256 constants? Inquiring minds want to know. https://static.tigerdirect.com/pdf/NVIDIA_Microsoft_DirectX-10_Technical_Brief.pdf talks to the vastly expanded resource limits for DX10, and

https://www.behardware.com/articles/631-2/directx-10-and-gpus.html has a great table that shows some of the resource limit changes I am talking to; for those of you who want to see how challenging this will be.

Another key feature of DX10 hw is that FP16 floating point formats are filterable. Not having filtering on HDR textures meant huge artifact problems in DX9. So it’s unclear how that feature maps to DX9 hw without an obvious quality disadvantage independent of the obvious performance issues.

I haven’t exhausted the DX10 feature list yet, just picked off three features off the top of my head.
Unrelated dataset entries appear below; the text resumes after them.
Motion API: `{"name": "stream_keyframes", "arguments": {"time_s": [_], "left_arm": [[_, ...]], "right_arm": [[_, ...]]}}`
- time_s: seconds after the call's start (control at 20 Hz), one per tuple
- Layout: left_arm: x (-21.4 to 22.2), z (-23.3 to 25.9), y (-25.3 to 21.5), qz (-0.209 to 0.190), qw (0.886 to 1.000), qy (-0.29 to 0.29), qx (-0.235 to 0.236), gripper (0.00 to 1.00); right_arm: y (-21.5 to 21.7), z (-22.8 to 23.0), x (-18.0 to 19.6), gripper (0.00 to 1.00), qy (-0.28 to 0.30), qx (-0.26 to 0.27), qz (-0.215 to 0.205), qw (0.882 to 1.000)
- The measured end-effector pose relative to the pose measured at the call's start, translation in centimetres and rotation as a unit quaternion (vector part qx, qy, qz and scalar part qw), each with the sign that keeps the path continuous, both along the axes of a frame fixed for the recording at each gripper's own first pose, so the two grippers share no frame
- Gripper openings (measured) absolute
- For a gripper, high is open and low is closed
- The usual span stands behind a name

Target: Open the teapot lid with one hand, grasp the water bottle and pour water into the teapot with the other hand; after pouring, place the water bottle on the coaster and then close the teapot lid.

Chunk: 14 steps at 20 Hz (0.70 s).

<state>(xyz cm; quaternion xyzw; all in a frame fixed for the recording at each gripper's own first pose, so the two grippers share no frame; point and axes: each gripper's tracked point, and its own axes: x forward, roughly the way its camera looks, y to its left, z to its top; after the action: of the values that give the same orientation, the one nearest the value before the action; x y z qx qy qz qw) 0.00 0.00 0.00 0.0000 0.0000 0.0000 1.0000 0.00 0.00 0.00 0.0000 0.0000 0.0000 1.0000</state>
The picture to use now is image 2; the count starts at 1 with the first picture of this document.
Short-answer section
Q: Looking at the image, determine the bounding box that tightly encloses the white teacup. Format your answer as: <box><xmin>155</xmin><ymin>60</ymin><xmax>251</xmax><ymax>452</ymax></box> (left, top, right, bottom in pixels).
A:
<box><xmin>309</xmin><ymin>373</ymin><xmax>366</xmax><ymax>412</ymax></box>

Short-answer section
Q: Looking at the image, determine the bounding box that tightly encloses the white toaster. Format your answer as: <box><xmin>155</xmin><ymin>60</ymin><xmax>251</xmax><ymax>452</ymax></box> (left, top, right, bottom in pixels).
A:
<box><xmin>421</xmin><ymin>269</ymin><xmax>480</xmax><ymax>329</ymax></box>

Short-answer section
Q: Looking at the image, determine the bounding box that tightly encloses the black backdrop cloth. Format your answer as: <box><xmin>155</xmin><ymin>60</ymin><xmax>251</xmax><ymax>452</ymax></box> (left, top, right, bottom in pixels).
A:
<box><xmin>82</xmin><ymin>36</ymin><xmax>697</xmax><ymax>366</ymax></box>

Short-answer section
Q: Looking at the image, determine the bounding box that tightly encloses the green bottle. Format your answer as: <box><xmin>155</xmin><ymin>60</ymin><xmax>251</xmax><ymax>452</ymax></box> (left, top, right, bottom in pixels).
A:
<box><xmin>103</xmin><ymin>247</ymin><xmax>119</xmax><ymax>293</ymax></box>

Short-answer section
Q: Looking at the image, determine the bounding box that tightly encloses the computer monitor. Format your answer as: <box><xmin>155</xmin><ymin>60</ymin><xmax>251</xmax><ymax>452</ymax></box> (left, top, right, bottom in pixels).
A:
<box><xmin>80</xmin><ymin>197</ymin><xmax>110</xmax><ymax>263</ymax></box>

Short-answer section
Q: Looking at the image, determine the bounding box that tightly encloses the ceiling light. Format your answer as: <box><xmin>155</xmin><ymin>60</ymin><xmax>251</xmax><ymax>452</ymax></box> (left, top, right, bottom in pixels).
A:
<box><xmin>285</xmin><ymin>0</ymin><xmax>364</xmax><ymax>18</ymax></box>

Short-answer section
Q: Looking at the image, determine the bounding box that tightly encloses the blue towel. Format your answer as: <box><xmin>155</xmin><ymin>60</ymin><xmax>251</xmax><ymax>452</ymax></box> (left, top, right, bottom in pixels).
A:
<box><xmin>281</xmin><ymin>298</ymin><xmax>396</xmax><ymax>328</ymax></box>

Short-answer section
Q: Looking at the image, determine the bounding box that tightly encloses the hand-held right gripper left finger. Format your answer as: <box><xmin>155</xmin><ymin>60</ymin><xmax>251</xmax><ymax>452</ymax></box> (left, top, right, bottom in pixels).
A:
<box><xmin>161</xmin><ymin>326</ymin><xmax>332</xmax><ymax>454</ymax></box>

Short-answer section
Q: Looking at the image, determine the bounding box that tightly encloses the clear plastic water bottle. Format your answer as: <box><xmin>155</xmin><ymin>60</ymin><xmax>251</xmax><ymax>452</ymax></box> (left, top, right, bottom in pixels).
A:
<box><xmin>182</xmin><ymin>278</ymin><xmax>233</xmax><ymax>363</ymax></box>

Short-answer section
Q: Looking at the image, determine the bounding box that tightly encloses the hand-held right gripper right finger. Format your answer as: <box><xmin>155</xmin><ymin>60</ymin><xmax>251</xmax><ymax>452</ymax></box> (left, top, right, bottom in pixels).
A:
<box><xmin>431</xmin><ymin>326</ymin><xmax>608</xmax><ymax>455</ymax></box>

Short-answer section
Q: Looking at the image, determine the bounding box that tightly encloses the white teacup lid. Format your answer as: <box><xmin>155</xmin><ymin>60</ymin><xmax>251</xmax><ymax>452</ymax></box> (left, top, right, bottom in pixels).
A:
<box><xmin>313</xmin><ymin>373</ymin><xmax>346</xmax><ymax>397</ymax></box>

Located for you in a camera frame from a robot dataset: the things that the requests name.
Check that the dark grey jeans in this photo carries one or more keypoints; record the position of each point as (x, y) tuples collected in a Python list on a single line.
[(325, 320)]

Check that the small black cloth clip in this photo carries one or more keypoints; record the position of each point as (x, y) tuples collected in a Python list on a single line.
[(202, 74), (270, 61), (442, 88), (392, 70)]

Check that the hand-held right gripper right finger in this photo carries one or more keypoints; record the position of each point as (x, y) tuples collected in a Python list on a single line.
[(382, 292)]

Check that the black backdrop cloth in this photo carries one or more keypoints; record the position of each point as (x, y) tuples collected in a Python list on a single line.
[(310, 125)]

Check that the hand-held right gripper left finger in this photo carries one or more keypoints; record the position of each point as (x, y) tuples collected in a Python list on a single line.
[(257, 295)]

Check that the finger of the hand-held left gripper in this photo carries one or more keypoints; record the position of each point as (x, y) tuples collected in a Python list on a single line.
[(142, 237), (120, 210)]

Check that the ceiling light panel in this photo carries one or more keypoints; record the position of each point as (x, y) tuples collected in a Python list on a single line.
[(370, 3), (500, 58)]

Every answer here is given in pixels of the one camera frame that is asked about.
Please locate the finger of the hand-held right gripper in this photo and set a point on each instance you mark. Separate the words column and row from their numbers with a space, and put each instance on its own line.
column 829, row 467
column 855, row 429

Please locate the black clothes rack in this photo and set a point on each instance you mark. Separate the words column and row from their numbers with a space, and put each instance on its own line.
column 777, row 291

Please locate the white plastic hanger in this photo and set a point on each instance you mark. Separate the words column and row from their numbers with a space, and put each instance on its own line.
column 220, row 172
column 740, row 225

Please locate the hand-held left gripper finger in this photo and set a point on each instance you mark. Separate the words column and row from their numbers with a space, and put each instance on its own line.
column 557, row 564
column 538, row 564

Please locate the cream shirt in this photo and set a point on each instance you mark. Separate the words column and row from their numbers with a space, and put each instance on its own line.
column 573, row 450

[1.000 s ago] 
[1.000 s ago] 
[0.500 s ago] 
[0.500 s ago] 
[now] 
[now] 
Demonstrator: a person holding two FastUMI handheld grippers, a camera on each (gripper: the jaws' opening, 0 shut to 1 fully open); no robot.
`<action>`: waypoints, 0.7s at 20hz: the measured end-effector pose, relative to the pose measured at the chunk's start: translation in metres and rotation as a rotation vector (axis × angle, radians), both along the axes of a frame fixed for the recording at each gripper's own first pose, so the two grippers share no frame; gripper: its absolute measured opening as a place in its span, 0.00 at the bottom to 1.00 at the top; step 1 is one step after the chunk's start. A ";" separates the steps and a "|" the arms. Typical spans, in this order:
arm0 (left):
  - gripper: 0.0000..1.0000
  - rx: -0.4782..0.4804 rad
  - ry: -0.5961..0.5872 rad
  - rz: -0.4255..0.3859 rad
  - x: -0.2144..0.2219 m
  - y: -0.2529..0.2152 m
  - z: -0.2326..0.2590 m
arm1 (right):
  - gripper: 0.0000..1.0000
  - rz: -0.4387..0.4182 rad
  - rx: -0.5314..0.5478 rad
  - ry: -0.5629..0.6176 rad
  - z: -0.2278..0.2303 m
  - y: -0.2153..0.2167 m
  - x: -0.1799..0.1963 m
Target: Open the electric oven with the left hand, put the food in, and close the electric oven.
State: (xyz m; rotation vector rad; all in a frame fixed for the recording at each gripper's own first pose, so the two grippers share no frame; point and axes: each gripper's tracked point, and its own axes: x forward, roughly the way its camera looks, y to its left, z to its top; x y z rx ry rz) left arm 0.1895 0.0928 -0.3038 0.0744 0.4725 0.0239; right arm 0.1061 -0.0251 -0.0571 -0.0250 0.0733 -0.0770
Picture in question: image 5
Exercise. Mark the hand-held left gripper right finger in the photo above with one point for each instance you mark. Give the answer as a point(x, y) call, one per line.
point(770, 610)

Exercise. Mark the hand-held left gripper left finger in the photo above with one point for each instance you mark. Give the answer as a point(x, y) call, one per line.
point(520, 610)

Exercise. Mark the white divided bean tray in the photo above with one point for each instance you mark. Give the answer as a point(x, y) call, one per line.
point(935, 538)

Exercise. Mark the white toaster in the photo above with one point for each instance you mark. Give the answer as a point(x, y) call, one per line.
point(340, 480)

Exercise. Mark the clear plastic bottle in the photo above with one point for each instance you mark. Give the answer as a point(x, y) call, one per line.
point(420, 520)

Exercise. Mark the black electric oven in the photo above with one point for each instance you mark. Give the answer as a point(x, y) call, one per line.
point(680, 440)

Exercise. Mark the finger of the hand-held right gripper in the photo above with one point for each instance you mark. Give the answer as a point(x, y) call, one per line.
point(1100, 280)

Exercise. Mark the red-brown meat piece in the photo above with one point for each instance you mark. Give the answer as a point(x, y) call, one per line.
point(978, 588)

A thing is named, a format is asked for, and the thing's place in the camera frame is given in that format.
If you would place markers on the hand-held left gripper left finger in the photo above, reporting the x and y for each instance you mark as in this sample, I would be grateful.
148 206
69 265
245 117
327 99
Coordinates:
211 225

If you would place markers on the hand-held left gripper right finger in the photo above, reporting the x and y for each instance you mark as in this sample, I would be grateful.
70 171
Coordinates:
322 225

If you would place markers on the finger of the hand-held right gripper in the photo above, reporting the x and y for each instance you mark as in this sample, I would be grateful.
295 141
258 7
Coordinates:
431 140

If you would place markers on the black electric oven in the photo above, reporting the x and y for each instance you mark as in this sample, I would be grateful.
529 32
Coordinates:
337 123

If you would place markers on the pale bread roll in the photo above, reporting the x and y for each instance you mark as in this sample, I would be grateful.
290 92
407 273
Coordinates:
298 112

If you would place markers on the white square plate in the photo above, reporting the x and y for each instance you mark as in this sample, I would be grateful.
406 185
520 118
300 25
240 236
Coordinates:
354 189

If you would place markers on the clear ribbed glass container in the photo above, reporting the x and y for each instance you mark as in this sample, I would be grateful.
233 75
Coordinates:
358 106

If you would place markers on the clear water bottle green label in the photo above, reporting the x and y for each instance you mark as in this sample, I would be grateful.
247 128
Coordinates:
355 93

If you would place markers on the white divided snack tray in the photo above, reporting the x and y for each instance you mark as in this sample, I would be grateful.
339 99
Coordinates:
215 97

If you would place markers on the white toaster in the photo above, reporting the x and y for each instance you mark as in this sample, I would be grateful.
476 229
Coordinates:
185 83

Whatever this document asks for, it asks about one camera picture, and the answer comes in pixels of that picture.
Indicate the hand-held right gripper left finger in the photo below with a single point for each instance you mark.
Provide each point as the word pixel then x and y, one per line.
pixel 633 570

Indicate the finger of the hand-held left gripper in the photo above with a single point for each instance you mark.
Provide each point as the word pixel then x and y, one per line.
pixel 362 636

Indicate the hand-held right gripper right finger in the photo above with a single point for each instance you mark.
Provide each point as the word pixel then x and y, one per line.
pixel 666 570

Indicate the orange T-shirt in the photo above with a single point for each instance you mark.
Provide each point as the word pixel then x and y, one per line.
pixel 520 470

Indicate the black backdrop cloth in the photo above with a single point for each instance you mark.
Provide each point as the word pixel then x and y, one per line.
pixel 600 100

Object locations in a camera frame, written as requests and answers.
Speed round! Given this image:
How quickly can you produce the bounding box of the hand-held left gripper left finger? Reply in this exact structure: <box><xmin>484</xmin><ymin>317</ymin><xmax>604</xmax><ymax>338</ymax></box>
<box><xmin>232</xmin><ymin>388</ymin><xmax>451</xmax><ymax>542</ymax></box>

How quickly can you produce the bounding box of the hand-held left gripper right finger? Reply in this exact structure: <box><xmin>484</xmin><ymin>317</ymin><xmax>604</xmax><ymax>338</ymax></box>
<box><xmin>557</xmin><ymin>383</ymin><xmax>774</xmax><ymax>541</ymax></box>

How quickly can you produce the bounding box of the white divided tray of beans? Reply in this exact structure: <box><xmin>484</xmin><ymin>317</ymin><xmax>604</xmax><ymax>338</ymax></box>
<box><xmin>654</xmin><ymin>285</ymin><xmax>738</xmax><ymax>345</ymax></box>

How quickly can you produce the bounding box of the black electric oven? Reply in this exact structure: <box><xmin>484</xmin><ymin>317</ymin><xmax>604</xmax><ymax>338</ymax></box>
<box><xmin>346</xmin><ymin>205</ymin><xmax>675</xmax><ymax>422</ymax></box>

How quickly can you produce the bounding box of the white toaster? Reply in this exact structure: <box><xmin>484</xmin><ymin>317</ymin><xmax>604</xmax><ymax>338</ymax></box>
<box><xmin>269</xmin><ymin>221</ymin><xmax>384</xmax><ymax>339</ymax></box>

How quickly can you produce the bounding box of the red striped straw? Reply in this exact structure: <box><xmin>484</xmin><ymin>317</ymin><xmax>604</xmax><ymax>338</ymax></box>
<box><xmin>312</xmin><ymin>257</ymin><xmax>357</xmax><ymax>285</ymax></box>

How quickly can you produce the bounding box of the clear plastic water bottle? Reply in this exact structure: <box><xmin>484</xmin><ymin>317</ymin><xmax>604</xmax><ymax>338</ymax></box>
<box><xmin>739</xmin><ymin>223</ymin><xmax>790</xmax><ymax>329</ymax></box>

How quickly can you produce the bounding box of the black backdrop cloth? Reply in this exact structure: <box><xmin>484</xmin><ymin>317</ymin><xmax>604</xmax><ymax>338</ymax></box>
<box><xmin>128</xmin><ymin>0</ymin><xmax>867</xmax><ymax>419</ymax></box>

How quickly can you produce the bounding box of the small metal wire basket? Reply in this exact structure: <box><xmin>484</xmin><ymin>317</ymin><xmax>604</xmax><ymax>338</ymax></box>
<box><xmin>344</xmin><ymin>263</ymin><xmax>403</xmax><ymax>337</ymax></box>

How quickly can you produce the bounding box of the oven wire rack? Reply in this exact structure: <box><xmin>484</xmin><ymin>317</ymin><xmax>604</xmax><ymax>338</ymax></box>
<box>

So you had better have DX10 class hw or else this wrapper won’t run very well at all.

I can keep going.

A couple key parts of the Vista kernel-WDDM driver work are GPU interruptability and GPU memory management. Yes, in Vista the OS is managing the GPU to make applications play nice, as opposed to the DX9 style "last application in owns the card" style. And 10.1 and 10.2 will expand on those capabilities with more fine-grained interruptability and GPU memory paging behaviors. It seems pretty clear from this article on the OpenGL.org site at https://www.opengl.org/pipeline/article/vol003_9/ that without WDDM you don’t get those features, which is what I have been saying all along about DX10 and Vista. Nice to see it confirmed by the OpenGL people J.

And there are others questioning this work, even on FallingLeafSystems's own forums, see https://www.fallingleafsystems.com/forum/index.php?showtopic=53 and these include WINE developers who are some of the most knowledgeable about cross system emulation.

So there is a lot of work left to do before this is anything like ready for prime time. And it should be pretty clear that without DX10 class hardware this approach is doomed to failure. So that limits it out of the box.

This quick analysis partly validates what I said back in Feb 2007. The OpenGL.org page validates more of what I said.

Clever hack, maybe. Godsend for XP, unlikely due to so many compromises. End of the world and time to sell MS stock, not at all.

I still stand by the fact that full DX10 support requires Vista. There is no such thing as a free lunch.